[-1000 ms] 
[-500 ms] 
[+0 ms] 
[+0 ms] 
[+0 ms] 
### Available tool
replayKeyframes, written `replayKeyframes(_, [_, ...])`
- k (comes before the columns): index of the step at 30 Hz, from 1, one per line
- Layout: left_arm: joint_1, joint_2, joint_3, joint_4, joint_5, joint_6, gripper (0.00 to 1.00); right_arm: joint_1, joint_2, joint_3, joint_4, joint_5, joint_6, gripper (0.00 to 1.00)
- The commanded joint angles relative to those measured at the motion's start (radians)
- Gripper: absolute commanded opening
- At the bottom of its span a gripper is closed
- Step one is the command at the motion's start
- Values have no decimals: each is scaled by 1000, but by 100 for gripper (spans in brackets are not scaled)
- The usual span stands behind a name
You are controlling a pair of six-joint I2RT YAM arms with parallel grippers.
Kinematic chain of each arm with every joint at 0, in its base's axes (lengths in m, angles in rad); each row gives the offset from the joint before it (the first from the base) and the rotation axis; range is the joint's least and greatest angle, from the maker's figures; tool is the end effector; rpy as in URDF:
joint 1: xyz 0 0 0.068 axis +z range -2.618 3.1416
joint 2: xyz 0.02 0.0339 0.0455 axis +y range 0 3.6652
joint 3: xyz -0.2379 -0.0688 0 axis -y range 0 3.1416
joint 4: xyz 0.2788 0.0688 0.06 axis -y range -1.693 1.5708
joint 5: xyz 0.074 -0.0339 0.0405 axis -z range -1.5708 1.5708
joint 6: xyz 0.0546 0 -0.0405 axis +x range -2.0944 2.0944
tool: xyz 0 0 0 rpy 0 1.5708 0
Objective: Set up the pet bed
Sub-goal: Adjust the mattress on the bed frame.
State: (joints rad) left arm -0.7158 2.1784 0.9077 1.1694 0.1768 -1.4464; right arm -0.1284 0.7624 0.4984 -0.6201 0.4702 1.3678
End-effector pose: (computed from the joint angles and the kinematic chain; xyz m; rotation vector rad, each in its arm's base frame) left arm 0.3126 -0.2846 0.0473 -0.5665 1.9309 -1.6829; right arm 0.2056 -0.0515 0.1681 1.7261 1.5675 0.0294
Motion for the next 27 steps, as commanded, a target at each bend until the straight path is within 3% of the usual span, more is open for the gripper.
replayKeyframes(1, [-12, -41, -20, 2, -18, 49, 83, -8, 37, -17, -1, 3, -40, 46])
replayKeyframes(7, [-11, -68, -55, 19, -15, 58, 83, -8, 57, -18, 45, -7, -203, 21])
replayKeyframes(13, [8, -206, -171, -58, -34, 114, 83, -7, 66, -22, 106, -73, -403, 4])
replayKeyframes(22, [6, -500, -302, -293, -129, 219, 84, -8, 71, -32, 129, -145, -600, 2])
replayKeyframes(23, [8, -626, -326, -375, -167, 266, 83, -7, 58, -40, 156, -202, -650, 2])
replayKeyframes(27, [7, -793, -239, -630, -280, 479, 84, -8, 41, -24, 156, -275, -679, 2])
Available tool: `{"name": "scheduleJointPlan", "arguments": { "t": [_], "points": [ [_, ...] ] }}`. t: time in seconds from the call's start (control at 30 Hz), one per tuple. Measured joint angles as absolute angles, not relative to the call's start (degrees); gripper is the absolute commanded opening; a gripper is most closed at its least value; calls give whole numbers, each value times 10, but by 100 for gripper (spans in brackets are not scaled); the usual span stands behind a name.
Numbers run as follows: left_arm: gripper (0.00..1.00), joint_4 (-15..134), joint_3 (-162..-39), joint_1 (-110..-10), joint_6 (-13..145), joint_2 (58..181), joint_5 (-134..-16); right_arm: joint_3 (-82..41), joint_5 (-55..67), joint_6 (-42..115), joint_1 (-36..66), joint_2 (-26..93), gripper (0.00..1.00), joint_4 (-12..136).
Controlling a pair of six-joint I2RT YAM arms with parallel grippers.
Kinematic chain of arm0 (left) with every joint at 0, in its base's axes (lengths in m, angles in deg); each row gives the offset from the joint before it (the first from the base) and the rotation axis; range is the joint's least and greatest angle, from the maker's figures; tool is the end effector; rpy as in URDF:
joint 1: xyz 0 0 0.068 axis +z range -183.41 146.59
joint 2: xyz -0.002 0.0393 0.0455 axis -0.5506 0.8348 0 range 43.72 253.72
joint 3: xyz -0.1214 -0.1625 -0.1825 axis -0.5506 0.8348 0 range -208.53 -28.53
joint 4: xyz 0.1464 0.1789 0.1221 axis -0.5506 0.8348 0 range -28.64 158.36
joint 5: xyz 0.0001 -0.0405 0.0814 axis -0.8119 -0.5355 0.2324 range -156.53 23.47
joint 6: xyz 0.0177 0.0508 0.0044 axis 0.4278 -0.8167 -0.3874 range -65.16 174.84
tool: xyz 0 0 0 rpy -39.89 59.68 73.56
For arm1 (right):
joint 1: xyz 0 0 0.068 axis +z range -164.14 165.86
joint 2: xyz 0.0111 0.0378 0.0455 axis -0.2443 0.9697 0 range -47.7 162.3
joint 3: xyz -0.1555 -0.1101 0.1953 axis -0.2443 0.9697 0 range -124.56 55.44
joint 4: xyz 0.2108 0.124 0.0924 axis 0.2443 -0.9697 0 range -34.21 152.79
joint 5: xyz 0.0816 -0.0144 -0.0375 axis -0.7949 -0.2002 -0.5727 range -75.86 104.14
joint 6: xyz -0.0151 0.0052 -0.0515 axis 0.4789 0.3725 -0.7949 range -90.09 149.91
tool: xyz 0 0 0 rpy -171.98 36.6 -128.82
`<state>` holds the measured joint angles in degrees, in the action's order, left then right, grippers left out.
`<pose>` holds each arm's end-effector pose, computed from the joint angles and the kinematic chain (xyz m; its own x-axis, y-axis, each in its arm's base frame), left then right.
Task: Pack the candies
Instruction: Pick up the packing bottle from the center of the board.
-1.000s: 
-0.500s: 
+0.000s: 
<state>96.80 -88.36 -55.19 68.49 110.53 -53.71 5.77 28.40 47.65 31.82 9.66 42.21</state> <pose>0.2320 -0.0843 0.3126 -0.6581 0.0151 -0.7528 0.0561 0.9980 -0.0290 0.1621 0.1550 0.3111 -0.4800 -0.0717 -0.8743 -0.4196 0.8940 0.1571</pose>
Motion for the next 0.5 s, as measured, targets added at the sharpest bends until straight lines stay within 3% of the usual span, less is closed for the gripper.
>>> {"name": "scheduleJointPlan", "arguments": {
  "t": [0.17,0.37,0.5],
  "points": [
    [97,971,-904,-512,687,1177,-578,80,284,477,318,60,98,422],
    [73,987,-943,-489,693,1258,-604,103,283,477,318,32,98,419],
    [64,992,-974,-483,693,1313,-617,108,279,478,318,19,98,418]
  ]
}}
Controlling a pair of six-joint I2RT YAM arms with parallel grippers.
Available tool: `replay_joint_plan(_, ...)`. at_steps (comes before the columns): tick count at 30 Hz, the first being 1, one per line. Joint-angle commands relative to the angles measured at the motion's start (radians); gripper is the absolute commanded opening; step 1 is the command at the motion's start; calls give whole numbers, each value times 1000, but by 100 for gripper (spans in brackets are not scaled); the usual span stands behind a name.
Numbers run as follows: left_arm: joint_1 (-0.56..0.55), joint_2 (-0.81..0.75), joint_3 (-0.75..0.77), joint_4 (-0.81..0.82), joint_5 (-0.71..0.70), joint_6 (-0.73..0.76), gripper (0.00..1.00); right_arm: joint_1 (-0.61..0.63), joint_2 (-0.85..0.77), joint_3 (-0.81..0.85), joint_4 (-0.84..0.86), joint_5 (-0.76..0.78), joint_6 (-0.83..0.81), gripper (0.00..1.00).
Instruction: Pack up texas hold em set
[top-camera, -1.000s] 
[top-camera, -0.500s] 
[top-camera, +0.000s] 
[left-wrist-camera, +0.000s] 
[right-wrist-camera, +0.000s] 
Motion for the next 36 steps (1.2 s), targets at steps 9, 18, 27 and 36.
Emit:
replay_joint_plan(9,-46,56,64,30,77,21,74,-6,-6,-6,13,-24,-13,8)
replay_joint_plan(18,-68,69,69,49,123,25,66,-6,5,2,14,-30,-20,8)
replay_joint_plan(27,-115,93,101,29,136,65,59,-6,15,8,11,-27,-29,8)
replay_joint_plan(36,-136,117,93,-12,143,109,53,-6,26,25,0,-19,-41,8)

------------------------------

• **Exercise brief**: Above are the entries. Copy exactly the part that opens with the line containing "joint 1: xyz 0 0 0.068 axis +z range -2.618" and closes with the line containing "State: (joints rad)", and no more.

• **Result of this exercise**:
joint 1: xyz 0 0 0.068 axis +z range -2.618 3.1416
joint 2: xyz 0.02 0.0339 0.0455 axis +y range 0 3.6652
joint 3: xyz -0.2379 -0.0688 0 axis -y range 0 3.1416
joint 4: xyz 0.2788 0.0688 0.06 axis -y range -1.693 1.5708
joint 5: xyz 0.074 -0.0339 0.0405 axis -z range -1.5708 1.5708
joint 6: xyz 0.0546 0 -0.0405 axis +x range -2.0944 2.0944
tool: xyz 0 0 0 rpy 0 1.5708 0
Objective: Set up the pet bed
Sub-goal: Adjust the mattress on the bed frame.
State: (joints rad) left arm -0.7158 2.1784 0.9077 1.1694 0.1768 -1.4464; right arm -0.1284 0.7624 0.4984 -0.6201 0.4702 1.3678

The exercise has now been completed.